The Light Between Us
"Your heart is not mine to steal!" she whispers to him.
The evening breeze carries her words across the balcony where they stand, the cityscape glittering below them like fallen stars. Thomas watches her face in the half-light, searching for answers in the shadows that play across her features.
"Elise," he says, his voice barely audible above the distant traffic. "You speak as if love is theft."
Her fingers grip the railing until her knuckles pale. "Sometimes it is."
Three months they've danced this dance. Coffee shops and gallery openings, late-night phone calls, and texts that made him smile in meetings. Thomas had felt something awakening inside him that he thought had died with Catherine seven years ago. A possibility. A future.
"I've seen how you look at me," he says, risking a step closer. "I've felt your hand linger on mine. Are you telling me that was nothing?"
Elise turns to him, moonlight catching in her eyes, making them shine with something dangerously close to tears. "It was everything. That's why I can't."
"Can't what?" The question hangs between them.
"Bind our hearts together as wedded doves," she says, a strange formality to her words. "Your light is too pure."
Thomas feels something cold settle in his stomach. "I'm not pure, Elise. I'm just a man who thought he'd found someone to share his life with."
She touches his face then, her palm warm against his cheek. For a moment, he leans into it, allows himself to believe that this touch will lead to many more.
"There are things about me you don't understand," she says.
"Then help me understand."
She shakes her head, letting her hand fall away. "Some mysteries are better left unsolved."
"That's not fair," he says, anger flaring briefly. "You don't get to decide what I can handle."
"No," she agrees. "But I get to decide what I can risk."
Thomas watches her face, searching for a crack in her resolve, some opening where he might still reach her. But her expression has turned to marble, beautiful and impenetrable.
"I should go," she says finally.
He doesn't try to stop her. Pride perhaps, or a dawning understanding that whatever wall she's built between them isn't coming down tonight.
At his door, she pauses, silhouetted against the hallway light. "I'm sorry, Thomas. In another life, perhaps."
The door closes with a soft click that somehow echoes louder than a slam.
Thomas stands alone on the balcony long after she's gone, replaying her words. *Your heart is not mine to steal. Your light is too pure.* What did that even mean? Was there someone else? Some religious conviction? Or something darker in her past she feared would taint him?
He never gets his answer. Calls go unreturned. The coffee shop they frequented no longer sees her familiar figure. Their mutual friends offer only puzzled shrugs—she'd been equally cryptic with them before disappearing from their circles.

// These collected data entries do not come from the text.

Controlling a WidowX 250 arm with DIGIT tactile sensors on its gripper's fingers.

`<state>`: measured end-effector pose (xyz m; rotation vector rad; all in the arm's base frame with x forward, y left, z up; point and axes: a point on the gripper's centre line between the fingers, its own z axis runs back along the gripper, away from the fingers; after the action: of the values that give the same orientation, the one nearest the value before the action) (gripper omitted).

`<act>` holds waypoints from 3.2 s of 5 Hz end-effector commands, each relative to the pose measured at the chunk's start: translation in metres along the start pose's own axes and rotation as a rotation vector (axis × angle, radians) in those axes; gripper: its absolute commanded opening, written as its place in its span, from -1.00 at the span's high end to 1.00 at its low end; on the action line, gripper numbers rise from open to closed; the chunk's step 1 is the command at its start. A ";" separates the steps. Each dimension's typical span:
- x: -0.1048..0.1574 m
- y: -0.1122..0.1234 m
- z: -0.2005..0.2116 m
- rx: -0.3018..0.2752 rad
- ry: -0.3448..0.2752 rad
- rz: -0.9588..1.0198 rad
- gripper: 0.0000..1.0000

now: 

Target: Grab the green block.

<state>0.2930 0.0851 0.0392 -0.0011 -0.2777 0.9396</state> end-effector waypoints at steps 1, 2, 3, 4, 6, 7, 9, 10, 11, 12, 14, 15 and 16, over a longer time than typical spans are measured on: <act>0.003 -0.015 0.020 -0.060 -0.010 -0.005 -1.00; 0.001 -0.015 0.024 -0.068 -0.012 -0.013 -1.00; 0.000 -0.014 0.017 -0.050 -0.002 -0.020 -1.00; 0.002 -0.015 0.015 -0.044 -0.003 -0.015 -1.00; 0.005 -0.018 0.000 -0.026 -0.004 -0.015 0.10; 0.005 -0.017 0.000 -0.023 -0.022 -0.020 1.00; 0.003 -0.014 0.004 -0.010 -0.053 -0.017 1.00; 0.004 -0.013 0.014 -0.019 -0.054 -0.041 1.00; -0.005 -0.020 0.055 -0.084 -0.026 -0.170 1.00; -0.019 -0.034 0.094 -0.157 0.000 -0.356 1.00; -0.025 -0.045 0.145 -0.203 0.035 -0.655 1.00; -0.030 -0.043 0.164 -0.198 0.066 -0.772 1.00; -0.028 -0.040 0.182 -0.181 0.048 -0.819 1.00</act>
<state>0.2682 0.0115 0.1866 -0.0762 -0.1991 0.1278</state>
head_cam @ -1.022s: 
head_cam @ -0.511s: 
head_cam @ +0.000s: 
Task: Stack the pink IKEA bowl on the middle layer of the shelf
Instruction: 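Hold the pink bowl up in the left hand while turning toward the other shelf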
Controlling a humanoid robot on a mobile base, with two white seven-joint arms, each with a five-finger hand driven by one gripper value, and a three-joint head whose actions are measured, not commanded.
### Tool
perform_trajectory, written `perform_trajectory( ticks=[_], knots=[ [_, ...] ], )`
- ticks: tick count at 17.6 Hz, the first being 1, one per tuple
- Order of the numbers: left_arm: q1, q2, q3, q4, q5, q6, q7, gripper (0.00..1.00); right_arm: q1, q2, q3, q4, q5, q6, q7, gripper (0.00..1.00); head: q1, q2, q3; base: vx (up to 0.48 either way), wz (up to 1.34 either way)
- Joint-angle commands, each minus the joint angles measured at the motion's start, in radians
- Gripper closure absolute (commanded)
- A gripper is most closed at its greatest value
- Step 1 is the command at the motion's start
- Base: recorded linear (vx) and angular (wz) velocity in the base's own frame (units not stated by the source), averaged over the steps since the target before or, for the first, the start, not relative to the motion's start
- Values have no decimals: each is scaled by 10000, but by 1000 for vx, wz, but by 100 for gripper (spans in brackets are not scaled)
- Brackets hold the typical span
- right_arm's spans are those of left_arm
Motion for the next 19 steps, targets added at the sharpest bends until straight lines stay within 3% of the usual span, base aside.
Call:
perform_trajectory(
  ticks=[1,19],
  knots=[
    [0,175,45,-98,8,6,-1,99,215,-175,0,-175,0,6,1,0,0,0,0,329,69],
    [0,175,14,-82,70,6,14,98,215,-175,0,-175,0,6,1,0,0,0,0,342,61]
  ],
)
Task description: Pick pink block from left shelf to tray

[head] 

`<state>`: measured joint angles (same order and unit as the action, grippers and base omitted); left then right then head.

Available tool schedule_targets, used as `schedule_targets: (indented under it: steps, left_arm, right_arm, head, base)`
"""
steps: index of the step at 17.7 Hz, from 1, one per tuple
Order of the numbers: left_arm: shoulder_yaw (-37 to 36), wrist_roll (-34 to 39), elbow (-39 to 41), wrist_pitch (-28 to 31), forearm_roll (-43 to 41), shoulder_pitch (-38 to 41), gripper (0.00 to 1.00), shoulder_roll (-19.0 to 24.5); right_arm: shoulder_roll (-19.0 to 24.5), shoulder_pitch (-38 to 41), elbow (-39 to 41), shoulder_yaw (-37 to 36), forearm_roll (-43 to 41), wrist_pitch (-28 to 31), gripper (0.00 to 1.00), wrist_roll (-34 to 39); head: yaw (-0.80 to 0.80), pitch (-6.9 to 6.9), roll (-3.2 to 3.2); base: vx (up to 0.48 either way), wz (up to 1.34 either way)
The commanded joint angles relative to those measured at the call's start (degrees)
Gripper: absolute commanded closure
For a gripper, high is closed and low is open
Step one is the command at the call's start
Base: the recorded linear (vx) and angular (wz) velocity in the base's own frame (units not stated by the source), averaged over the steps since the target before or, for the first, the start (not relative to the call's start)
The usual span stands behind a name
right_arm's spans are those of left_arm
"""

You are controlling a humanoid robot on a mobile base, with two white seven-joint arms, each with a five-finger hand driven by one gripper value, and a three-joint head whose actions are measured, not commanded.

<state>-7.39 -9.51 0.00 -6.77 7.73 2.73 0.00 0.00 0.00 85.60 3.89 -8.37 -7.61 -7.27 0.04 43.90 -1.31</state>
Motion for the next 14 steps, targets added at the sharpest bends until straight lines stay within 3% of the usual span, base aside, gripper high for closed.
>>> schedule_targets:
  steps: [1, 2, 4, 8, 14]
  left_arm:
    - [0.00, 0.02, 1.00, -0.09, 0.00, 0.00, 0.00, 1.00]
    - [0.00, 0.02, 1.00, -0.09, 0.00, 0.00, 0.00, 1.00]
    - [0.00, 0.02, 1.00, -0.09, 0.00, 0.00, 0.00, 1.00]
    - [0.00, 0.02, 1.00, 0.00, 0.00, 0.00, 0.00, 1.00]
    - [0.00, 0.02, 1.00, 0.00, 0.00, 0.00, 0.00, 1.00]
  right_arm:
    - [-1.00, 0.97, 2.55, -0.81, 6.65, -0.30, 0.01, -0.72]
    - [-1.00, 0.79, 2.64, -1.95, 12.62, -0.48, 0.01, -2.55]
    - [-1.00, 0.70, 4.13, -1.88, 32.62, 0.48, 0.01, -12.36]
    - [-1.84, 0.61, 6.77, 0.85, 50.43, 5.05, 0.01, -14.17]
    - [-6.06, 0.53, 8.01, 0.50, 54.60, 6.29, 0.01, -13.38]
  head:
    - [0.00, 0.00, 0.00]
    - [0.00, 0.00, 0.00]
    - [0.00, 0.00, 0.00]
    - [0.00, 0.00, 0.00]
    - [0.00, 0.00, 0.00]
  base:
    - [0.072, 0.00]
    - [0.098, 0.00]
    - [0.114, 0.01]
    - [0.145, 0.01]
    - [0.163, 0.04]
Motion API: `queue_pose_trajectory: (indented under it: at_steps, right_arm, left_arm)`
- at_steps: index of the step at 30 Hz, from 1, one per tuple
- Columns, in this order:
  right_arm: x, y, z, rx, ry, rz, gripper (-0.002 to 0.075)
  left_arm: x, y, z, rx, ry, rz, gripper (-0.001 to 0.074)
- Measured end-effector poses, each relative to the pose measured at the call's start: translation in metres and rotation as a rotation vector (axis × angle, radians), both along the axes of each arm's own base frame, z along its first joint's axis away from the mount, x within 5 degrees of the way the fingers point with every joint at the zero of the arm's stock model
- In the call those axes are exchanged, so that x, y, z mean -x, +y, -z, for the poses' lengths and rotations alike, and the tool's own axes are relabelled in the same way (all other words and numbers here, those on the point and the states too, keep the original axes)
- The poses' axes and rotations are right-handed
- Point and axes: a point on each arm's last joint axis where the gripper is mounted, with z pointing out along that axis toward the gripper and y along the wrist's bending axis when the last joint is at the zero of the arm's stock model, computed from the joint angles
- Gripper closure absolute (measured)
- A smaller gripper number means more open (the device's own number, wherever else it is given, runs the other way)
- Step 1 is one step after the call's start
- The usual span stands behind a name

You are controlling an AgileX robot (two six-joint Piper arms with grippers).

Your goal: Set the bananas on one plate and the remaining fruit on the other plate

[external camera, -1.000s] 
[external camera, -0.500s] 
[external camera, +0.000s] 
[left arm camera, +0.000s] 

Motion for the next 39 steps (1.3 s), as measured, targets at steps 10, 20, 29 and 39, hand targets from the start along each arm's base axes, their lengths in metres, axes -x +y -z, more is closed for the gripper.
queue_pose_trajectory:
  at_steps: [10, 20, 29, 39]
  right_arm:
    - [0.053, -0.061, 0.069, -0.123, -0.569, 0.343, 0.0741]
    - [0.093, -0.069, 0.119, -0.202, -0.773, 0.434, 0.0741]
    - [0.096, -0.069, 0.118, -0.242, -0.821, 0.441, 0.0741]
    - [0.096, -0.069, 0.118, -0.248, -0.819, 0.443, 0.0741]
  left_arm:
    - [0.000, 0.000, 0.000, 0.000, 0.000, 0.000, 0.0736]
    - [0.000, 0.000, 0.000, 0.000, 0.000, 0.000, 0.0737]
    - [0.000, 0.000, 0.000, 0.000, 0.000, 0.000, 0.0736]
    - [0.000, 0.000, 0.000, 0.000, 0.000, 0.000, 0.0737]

Months later, walking through the gallery where they'd first met, Thomas pauses before a new exhibition. The painting shows a woman with her back turned, standing at a railing, city lights spread before her. The title card reads simply: "The Light Between Us."
No artist is credited.
Thomas stands before it, feeling the ache rise in his chest again. In the painted woman's outstretched hand is a small glowing orb, releasing what looks like fireflies or sparks into the night sky.
He stares until the gallery closes, wondering if he'll ever understand what he lost—or what she was protecting him from.